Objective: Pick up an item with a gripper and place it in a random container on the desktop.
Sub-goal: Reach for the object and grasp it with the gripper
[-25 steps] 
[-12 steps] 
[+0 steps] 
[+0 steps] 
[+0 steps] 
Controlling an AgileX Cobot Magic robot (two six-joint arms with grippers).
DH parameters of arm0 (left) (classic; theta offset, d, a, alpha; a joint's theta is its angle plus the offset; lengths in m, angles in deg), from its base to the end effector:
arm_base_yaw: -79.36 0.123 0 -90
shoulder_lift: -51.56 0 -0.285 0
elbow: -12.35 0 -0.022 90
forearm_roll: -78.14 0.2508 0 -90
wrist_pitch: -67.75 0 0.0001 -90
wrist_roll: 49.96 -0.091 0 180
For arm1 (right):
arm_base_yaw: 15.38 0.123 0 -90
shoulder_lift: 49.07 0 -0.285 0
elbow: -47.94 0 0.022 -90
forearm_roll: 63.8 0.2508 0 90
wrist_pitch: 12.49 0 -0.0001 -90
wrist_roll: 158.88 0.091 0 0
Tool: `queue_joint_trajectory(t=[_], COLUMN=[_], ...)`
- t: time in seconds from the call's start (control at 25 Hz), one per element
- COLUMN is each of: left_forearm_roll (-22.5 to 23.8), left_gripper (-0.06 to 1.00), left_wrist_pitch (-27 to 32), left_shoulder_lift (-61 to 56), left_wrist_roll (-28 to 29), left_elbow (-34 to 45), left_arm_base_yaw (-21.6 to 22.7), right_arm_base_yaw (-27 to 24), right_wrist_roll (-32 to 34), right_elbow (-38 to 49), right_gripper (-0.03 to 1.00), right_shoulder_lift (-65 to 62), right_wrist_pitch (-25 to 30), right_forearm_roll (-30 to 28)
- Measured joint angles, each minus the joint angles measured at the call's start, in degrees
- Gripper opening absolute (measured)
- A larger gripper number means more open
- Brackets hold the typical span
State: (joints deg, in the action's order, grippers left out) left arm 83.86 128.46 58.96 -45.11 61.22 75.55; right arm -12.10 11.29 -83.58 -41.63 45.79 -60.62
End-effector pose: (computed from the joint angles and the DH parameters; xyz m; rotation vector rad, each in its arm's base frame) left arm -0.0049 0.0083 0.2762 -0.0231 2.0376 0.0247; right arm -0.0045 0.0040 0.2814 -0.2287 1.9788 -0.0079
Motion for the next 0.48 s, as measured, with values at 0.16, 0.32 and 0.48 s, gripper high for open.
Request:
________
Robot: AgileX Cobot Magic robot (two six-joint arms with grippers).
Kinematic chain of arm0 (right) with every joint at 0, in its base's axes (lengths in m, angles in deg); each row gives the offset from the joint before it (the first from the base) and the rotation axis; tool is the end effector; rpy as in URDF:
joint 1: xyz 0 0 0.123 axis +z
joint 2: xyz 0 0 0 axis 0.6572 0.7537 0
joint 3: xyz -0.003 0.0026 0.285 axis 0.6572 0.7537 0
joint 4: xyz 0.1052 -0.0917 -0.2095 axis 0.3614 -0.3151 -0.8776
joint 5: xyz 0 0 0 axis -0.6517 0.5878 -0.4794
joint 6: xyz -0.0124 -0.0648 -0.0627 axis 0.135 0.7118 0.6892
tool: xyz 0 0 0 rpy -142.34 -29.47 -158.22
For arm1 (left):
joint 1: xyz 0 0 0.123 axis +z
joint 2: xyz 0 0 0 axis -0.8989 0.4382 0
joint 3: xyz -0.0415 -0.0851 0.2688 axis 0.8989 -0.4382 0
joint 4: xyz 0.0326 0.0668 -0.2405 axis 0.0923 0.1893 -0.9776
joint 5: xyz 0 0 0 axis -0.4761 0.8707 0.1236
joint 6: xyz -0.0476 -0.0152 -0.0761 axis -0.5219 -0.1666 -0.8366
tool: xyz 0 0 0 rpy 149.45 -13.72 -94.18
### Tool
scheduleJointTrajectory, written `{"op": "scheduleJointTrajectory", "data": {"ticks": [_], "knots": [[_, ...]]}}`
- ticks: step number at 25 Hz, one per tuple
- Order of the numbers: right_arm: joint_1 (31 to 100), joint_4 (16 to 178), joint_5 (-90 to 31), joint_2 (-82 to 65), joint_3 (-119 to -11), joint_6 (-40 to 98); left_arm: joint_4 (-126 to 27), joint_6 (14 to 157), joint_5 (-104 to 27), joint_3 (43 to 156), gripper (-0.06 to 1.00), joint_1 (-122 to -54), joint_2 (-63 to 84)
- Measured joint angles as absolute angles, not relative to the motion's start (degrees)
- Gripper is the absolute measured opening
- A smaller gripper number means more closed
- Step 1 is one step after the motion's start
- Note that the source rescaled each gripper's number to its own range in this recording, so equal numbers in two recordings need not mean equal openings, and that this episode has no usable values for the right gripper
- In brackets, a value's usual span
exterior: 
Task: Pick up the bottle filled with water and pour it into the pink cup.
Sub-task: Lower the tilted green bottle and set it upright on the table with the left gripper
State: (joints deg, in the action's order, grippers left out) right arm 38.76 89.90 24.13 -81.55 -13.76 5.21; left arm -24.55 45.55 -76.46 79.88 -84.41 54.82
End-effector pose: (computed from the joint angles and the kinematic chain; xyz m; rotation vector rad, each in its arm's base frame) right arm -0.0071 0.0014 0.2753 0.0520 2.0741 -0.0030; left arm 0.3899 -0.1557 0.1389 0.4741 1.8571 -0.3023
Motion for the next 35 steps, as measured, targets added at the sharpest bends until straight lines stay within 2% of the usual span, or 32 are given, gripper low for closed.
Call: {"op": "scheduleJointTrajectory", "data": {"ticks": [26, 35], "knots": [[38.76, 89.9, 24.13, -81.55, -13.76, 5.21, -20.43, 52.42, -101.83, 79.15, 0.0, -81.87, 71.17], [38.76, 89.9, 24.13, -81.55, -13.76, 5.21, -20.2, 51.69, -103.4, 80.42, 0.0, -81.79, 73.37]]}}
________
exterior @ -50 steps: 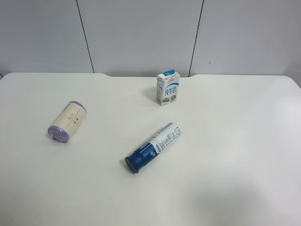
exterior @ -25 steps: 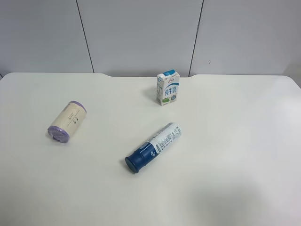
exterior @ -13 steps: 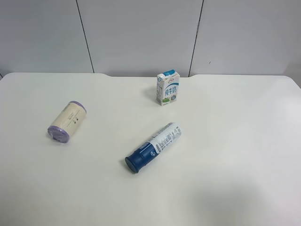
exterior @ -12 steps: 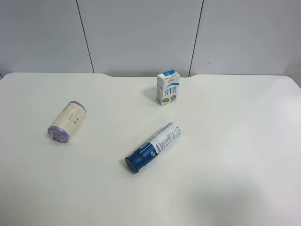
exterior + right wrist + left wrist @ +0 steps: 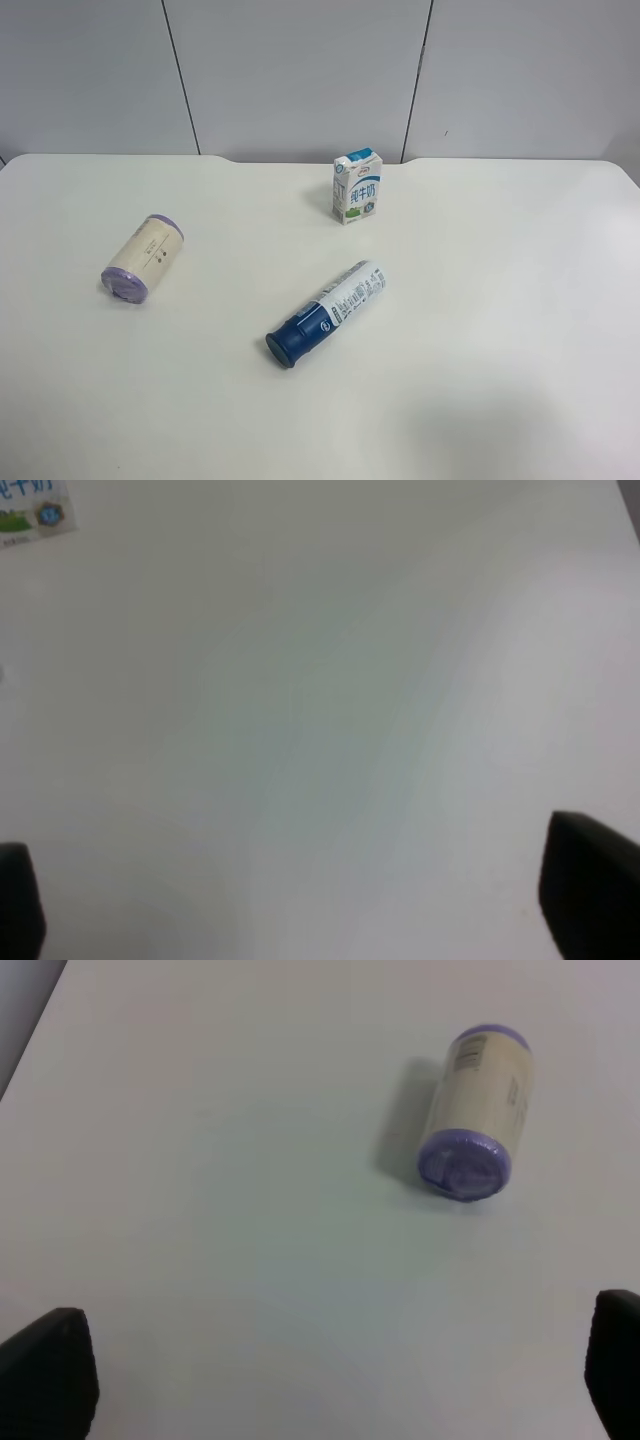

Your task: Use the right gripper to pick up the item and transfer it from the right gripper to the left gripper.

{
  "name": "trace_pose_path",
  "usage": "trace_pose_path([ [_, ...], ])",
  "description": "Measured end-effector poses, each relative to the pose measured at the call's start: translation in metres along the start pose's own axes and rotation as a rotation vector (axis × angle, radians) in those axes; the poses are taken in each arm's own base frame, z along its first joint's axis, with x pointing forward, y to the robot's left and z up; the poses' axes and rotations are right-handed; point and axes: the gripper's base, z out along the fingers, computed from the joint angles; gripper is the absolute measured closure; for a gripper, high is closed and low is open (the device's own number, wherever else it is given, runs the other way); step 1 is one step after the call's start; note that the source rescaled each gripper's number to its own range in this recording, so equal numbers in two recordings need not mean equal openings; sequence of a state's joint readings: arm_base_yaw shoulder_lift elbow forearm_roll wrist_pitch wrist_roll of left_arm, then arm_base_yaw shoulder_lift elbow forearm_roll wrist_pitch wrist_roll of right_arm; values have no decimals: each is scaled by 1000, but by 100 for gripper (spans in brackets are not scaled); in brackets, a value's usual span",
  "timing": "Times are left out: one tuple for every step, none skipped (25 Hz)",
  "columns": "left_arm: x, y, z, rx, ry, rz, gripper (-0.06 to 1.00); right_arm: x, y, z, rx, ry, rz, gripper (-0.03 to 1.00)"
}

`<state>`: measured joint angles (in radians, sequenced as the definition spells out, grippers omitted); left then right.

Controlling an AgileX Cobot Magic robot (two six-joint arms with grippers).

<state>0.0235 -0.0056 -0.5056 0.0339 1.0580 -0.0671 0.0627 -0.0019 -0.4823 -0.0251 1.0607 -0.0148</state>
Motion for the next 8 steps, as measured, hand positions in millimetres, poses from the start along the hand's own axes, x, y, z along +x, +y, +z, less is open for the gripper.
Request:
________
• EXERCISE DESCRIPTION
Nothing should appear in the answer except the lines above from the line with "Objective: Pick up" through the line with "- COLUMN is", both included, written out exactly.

• EXERCISE OUTPUT
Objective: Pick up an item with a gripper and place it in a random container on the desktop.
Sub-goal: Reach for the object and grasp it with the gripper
[-25 steps] 
[-12 steps] 
[+0 steps] 
[+0 steps] 
[+0 steps] 
Controlling an AgileX Cobot Magic robot (two six-joint arms with grippers).
DH parameters of arm0 (left) (classic; theta offset, d, a, alpha; a joint's theta is its angle plus the offset; lengths in m, angles in deg), from its base to the end effector:
arm_base_yaw: -79.36 0.123 0 -90
shoulder_lift: -51.56 0 -0.285 0
elbow: -12.35 0 -0.022 90
forearm_roll: -78.14 0.2508 0 -90
wrist_pitch: -67.75 0 0.0001 -90
wrist_roll: 49.96 -0.091 0 180
For arm1 (right):
arm_base_yaw: 15.38 0.123 0 -90
shoulder_lift: 49.07 0 -0.285 0
elbow: -47.94 0 0.022 -90
forearm_roll: 63.8 0.2508 0 90
wrist_pitch: 12.49 0 -0.0001 -90
wrist_roll: 158.88 0.091 0 0
Tool: `queue_joint_trajectory(t=[_], COLUMN=[_], ...)`
- t: time in seconds from the call's start (control at 25 Hz), one per element
- COLUMN is each of: left_forearm_roll (-22.5 to 23.8), left_gripper (-0.06 to 1.00), left_wrist_pitch (-27 to 32), left_shoulder_lift (-61 to 56), left_wrist_roll (-28 to 29), left_elbow (-34 to 45), left_arm_base_yaw (-21.6 to 22.7), right_arm_base_yaw (-27 to 24), right_wrist_roll (-32 to 34), right_elbow (-38 to 49), right_gripper (-0.03 to 1.00), right_shoulder_lift (-65 to 62), right_wrist_pitch (-25 to 30), right_forearm_roll (-30 to 28)

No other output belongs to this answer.